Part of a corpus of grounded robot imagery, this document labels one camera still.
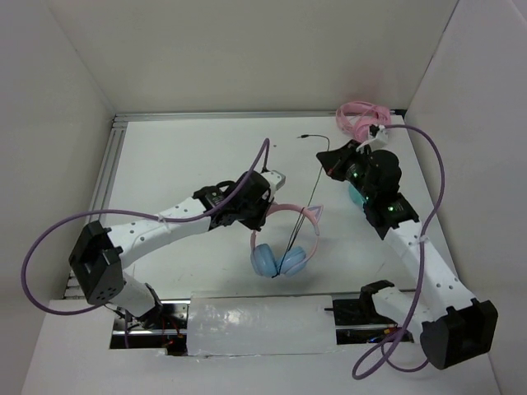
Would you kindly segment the pink blue cat-ear headphones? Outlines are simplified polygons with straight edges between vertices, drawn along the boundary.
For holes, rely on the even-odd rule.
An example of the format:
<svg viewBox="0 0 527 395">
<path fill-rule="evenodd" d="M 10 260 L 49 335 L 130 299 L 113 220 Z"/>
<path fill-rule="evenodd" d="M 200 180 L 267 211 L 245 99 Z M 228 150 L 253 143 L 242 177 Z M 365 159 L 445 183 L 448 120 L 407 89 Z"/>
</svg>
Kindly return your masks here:
<svg viewBox="0 0 527 395">
<path fill-rule="evenodd" d="M 293 231 L 290 239 L 284 245 L 282 253 L 276 255 L 269 244 L 257 244 L 258 232 L 256 230 L 253 231 L 250 236 L 250 263 L 254 272 L 261 277 L 295 276 L 306 267 L 318 248 L 320 237 L 319 222 L 324 211 L 323 205 L 304 207 L 290 203 L 273 203 L 266 217 L 280 211 L 293 211 L 299 216 L 299 220 L 305 220 L 310 223 L 315 233 L 314 243 L 309 249 L 304 249 L 301 246 L 291 246 L 291 244 L 294 244 L 293 237 L 296 233 Z"/>
</svg>

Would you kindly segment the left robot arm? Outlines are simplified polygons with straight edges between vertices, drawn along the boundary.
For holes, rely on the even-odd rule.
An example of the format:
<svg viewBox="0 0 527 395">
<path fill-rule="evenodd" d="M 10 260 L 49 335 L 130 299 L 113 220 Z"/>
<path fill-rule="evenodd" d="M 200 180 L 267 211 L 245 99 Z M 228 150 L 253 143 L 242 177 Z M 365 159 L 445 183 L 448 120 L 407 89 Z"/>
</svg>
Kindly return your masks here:
<svg viewBox="0 0 527 395">
<path fill-rule="evenodd" d="M 125 273 L 138 259 L 179 239 L 204 234 L 240 222 L 250 230 L 265 223 L 276 191 L 286 178 L 276 170 L 242 175 L 194 192 L 181 203 L 157 214 L 105 228 L 99 221 L 85 225 L 69 263 L 88 304 L 114 304 L 143 328 L 164 320 L 162 303 L 147 283 Z"/>
</svg>

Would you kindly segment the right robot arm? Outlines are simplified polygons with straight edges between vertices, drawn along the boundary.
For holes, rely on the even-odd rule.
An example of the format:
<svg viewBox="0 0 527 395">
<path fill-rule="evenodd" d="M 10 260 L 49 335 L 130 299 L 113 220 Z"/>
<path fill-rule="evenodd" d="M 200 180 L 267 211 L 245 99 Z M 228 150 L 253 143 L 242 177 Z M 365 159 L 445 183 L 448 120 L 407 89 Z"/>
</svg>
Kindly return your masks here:
<svg viewBox="0 0 527 395">
<path fill-rule="evenodd" d="M 396 322 L 397 336 L 409 335 L 437 369 L 488 353 L 497 309 L 489 300 L 478 301 L 427 238 L 424 222 L 399 191 L 398 157 L 351 140 L 336 150 L 317 153 L 316 158 L 331 179 L 350 185 L 368 223 L 416 281 L 412 297 L 389 281 L 363 286 L 362 318 L 369 323 L 383 317 Z"/>
</svg>

How to complete this task -> Which lines above contain the word "straight"? Copy each one.

Response area ->
Would you kindly segment the pink blue cat-ear headphones? Outlines are simplified polygons with straight edges between vertices, drawn along the boundary.
Would you kindly segment the left robot arm? Outlines are simplified polygons with straight edges between vertices, drawn along the boundary.
Would you kindly segment the right robot arm? Outlines are simplified polygons with straight edges between vertices, drawn along the boundary.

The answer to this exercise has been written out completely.